Boundaries Using JavaScript

As soon as you select the On Script option as the trigger for establishing record boundaries, you are instructing the DataMapper to read the file sequentially and to trigger an event each and every time it hits a delimiter. In other words, the script that you'll be writing will be executed - by default - as many times as there are delimiters in your input data.

If you know, for instance, that your PDF file only contains documents that are 3-pages, your script could keep count of the number of times it's been called since the last boundary was set (i.e. the count of delimiters it encountered) and each time the count is a multiple of 3, it could set a new record boundary. You would basically have recreated the same functionality that is already available through the GUI when setting the trigger to On Page and specifying 3 as the Number of Pages.

Remember that your script is being called on each new delimiter encountered by the DataMapper parsing algorithm. If you are dealing with a DB Query that returns a million record, the script will be executed a million times! So you have to craft your script in such a way that it doesn't waste too much time examining all possible conditions. Instead, it should terminate as soon as any condition it's evaluating is false.
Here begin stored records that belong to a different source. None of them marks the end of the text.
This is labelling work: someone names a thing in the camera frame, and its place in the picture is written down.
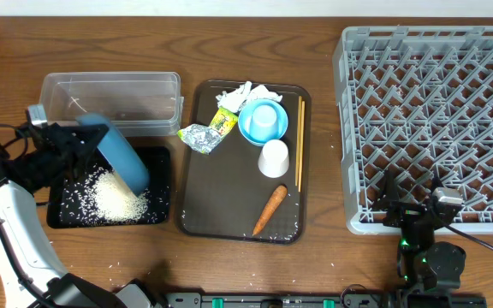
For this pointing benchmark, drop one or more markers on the dark blue plate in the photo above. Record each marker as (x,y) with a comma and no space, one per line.
(119,154)

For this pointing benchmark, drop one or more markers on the orange carrot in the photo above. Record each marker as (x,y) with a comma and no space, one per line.
(276,198)

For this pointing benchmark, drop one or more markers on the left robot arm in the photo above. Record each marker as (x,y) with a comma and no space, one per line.
(31,272)

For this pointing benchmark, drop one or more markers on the brown serving tray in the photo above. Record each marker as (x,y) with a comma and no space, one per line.
(222,194)

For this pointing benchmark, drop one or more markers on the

Data available inside each event

Every time the event is triggered, it has access to the entire data between the current location and the next delimiter. So if you are just beginning the process for a PDF or text file, you have access to the first page only. For CSV/DB, it means you have access to the one record line at the current location.

What this means?

You can:

  • Examine the data found in between delimiters for specific conditions.
  • Examine specific regions of that data, or the available data as a whole.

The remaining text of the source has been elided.